* _YOUR TASK_
Find the string "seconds" in the listing and report every line that has it.

* _PROVIDED RECORDS_
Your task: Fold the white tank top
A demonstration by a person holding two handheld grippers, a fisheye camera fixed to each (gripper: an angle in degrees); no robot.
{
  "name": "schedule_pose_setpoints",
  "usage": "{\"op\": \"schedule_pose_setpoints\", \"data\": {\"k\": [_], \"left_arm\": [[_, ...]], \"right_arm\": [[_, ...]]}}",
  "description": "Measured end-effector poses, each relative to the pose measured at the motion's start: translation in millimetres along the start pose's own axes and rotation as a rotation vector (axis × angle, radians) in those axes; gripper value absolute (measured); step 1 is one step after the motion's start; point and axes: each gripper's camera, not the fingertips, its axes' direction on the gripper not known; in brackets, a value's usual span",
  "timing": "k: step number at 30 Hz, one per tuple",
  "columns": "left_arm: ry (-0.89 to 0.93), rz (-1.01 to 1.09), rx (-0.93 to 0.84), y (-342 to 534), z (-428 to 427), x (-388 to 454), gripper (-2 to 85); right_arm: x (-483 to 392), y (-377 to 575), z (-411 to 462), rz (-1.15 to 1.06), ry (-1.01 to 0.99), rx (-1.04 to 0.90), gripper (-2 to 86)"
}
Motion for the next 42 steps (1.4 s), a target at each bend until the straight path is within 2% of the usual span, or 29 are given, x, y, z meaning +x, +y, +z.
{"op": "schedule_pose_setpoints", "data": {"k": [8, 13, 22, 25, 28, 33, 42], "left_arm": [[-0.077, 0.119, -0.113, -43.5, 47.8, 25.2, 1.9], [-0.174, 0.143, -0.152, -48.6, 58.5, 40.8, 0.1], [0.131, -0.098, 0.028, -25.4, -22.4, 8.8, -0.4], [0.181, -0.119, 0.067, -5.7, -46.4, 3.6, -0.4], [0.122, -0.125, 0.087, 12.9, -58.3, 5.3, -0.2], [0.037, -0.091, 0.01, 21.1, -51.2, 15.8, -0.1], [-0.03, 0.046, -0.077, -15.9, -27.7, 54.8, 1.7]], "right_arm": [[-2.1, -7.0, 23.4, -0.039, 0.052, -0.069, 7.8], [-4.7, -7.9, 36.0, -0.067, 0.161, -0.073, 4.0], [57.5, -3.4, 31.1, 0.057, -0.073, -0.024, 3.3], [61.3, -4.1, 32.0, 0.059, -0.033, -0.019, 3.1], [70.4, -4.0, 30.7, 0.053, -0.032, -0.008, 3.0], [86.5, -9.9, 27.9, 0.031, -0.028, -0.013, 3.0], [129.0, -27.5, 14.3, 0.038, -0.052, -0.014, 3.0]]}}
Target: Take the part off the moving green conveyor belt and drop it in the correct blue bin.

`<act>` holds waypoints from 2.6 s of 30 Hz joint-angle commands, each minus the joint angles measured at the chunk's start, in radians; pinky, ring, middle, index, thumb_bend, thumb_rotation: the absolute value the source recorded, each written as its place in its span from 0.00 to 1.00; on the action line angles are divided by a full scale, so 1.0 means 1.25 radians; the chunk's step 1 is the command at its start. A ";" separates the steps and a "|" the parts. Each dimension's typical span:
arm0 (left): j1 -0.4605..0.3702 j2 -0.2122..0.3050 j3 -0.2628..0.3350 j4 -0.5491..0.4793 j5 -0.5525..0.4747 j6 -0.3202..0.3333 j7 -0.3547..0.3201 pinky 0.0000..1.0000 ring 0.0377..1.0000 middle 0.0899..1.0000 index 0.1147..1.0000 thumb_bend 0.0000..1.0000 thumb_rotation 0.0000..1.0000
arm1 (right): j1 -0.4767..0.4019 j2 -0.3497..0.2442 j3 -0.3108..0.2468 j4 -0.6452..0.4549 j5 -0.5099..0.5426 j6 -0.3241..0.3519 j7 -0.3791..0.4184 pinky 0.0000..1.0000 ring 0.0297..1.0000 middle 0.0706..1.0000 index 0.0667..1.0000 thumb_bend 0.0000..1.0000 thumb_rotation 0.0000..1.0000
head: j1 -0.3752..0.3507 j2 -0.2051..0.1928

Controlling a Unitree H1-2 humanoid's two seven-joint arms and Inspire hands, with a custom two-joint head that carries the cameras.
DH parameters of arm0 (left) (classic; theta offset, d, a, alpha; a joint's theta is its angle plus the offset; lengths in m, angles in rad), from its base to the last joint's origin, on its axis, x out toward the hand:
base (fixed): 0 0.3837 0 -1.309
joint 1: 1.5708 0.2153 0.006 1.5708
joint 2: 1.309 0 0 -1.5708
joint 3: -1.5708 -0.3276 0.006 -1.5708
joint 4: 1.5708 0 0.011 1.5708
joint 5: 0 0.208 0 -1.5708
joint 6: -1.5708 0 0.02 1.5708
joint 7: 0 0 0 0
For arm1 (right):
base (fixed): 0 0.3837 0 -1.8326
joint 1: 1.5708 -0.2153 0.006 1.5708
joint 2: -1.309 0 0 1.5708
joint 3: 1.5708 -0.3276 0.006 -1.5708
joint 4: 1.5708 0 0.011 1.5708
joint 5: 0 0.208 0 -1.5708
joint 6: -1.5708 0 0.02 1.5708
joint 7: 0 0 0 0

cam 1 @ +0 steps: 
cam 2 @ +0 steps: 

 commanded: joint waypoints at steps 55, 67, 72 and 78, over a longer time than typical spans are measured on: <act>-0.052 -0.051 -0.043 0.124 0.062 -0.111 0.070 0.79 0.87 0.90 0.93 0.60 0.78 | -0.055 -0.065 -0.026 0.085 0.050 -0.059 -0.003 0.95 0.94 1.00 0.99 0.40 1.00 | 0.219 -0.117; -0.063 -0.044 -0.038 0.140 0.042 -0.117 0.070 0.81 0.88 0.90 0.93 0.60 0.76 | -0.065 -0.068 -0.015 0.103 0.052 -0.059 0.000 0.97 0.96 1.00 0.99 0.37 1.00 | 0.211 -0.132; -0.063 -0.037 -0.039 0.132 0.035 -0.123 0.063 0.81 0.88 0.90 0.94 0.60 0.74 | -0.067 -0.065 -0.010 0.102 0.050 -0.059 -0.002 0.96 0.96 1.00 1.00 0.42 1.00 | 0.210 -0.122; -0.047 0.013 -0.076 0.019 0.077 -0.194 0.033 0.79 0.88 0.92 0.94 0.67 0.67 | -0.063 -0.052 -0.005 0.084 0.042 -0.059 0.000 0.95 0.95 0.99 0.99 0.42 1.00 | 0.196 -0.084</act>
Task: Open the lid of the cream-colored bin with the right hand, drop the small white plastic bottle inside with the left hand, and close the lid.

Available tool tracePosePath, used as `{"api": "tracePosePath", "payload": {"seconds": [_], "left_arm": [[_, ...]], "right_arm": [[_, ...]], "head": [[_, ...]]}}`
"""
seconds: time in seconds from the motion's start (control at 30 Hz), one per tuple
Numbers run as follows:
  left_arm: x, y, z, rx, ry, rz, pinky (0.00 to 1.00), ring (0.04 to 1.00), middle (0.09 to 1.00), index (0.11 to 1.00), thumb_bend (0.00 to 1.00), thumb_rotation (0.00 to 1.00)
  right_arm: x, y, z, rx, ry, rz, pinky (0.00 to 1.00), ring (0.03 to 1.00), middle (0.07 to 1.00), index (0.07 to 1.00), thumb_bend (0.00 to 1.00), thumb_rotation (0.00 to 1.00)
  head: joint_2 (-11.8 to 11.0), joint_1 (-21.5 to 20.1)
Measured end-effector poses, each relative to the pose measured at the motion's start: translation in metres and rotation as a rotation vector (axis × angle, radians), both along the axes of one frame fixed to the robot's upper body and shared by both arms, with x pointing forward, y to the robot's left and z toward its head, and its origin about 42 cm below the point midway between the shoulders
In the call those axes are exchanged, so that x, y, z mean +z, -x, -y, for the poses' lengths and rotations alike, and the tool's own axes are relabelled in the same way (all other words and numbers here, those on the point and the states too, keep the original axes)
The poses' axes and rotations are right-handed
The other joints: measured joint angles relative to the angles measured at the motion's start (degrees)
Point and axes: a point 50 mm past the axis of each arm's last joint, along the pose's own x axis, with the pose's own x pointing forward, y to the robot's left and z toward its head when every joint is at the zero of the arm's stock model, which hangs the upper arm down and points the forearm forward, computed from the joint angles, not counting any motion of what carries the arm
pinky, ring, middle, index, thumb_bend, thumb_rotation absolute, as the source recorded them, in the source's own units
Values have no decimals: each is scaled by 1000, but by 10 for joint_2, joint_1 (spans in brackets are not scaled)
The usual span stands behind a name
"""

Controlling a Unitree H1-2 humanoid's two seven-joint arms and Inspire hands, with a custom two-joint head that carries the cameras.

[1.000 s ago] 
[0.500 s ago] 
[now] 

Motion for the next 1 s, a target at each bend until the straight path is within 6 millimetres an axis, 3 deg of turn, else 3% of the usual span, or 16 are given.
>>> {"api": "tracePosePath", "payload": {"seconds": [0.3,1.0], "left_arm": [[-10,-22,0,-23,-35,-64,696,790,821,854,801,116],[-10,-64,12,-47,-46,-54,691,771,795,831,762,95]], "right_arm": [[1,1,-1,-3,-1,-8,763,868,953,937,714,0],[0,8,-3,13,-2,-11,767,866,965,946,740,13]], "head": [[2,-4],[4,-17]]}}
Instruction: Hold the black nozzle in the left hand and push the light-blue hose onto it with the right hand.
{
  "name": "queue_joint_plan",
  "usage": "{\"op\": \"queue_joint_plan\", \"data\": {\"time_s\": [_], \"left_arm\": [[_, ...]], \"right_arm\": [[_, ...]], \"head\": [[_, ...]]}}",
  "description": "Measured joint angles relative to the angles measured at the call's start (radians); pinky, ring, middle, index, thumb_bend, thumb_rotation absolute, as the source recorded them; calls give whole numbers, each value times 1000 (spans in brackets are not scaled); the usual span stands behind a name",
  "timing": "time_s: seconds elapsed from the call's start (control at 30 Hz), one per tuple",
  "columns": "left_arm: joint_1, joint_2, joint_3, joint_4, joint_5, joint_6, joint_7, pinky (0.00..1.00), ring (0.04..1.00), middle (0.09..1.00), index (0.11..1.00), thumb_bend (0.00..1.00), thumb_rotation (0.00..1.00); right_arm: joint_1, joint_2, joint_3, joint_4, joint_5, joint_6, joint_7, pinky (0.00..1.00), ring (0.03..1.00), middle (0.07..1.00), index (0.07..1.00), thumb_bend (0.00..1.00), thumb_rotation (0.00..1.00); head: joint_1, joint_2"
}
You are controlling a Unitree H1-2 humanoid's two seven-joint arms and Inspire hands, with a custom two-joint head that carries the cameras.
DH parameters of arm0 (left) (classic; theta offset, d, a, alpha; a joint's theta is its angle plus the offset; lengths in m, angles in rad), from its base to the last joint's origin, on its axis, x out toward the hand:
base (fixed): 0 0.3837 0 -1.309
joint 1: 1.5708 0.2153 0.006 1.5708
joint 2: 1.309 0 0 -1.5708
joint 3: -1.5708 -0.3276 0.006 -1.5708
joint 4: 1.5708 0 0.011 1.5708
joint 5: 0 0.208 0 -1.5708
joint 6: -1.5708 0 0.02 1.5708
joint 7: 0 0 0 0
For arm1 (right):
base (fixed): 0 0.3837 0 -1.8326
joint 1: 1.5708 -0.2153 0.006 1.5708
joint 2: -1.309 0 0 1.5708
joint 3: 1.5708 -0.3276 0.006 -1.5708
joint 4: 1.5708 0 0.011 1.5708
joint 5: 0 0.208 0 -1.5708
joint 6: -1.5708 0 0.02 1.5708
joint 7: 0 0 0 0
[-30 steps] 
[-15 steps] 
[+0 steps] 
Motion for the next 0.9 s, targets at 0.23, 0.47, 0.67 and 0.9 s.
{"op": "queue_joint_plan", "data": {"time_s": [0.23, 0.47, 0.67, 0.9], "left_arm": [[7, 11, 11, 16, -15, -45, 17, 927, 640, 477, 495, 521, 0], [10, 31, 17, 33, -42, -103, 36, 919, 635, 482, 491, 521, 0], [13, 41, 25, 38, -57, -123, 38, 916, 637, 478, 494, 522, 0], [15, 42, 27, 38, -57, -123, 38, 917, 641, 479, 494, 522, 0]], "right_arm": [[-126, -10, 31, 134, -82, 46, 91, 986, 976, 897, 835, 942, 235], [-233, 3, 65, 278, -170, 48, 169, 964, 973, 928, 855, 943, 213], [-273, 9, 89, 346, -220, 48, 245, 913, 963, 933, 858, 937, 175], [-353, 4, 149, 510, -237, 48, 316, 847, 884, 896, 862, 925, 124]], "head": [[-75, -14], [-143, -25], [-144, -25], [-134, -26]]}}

* _WRITTEN RESPONSE_
Available tool tracePosePath, used as `{"api": "tracePosePath", "payload": {"seconds": [_], "left_arm": [[_, ...]], "right_arm": [[_, ...]], "head": [[_, ...]]}}`
seconds: time in seconds from the motion's start (control at 30 Hz), one per tuple
>>> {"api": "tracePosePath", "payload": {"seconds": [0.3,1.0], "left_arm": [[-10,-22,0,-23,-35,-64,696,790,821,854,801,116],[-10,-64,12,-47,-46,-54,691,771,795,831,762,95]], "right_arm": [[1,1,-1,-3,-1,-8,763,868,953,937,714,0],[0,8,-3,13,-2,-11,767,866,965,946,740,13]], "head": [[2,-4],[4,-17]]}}
  "timing": "time_s: seconds elapsed from the call's start (control at 30 Hz), one per tuple",

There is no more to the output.